ASSIGNMENT
For this exercise, repeat exactly the lines below starting at the line holding "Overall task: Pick" and ending at the line holding "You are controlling", both included, with no extra lines and no pictures.

[Records from a collection]
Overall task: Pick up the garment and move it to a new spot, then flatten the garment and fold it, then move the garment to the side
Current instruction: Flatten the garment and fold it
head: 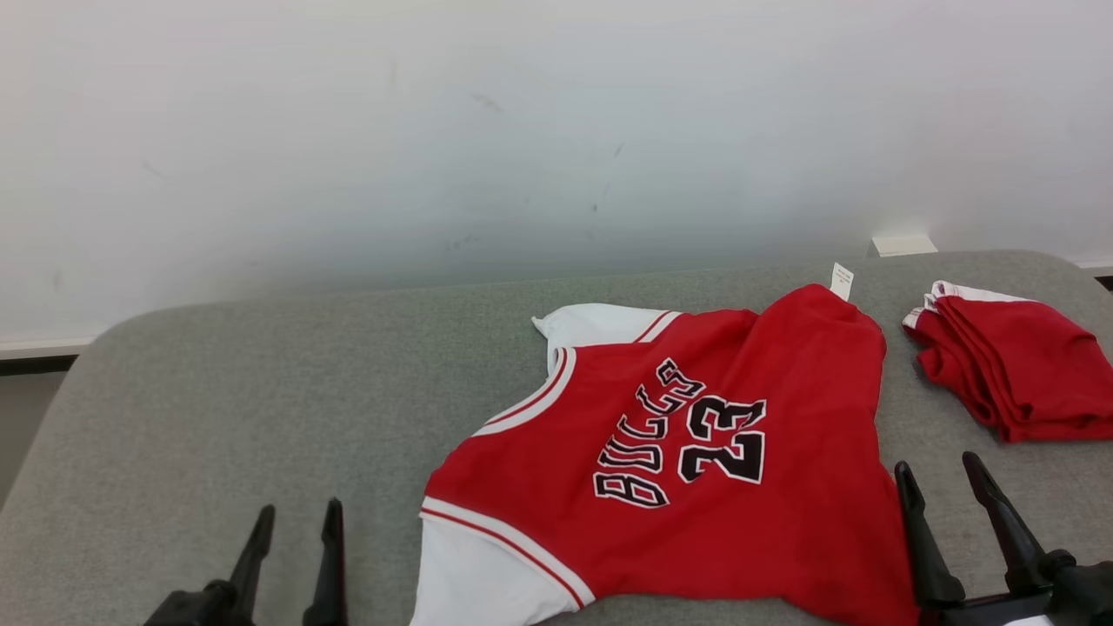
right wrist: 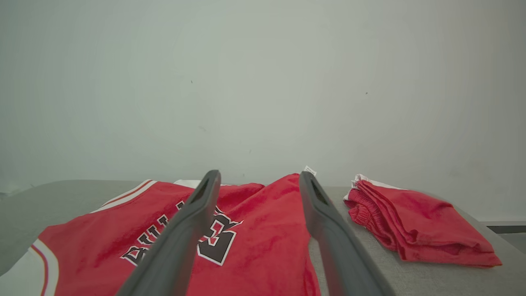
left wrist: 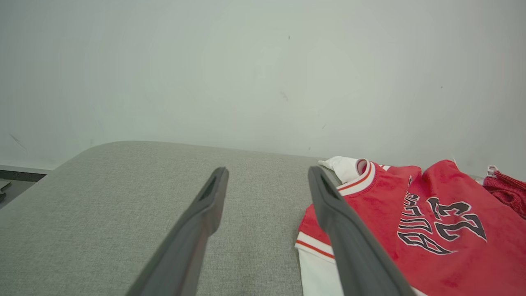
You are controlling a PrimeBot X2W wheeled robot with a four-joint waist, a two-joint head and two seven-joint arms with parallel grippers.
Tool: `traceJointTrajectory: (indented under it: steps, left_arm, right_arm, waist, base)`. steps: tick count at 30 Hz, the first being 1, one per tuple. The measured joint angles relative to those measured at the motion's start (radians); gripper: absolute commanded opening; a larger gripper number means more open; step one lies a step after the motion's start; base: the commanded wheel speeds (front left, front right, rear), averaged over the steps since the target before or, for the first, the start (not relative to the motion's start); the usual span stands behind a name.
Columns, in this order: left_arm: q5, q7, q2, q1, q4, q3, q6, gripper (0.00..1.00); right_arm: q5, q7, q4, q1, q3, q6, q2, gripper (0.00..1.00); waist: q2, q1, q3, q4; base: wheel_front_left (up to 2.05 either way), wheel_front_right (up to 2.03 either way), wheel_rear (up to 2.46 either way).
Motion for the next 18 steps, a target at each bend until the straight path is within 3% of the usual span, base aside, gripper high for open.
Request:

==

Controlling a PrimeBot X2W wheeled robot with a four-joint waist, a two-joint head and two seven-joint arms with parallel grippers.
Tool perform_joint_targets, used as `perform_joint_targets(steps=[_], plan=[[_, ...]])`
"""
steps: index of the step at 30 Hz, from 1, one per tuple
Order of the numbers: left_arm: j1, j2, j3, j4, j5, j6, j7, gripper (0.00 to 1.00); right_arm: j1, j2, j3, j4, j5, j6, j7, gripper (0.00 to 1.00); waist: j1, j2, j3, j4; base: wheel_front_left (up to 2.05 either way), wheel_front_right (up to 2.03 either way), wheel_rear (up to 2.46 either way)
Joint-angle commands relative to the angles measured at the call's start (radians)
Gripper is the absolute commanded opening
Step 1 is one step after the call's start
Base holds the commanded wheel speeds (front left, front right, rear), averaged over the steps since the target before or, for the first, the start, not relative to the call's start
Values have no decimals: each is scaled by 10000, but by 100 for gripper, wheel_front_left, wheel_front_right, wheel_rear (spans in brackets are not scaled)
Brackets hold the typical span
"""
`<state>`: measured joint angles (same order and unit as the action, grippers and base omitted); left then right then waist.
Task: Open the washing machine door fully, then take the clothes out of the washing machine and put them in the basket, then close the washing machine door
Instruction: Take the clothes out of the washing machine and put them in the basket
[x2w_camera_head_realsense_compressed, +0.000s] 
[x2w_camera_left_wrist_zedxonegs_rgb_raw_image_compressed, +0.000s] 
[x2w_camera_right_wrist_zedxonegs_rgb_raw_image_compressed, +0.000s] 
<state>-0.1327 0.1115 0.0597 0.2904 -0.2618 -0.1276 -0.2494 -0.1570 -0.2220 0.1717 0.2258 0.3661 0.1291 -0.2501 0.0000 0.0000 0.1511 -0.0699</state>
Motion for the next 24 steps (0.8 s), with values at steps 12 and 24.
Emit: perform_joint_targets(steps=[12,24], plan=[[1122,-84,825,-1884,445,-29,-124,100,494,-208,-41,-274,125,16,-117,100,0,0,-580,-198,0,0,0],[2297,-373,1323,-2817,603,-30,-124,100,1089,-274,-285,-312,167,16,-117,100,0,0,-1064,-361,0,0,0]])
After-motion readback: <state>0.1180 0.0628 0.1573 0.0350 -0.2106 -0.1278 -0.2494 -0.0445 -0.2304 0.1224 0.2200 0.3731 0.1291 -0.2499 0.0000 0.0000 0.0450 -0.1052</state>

EXERCISE RESULT
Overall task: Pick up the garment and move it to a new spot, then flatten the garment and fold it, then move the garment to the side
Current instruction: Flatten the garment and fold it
head: 
right wrist: 
left wrist: 
You are controlling a PrimeBot X2W wheeled robot with a four-joint waist, a two-joint head and two seven-joint arms with parallel grippers.

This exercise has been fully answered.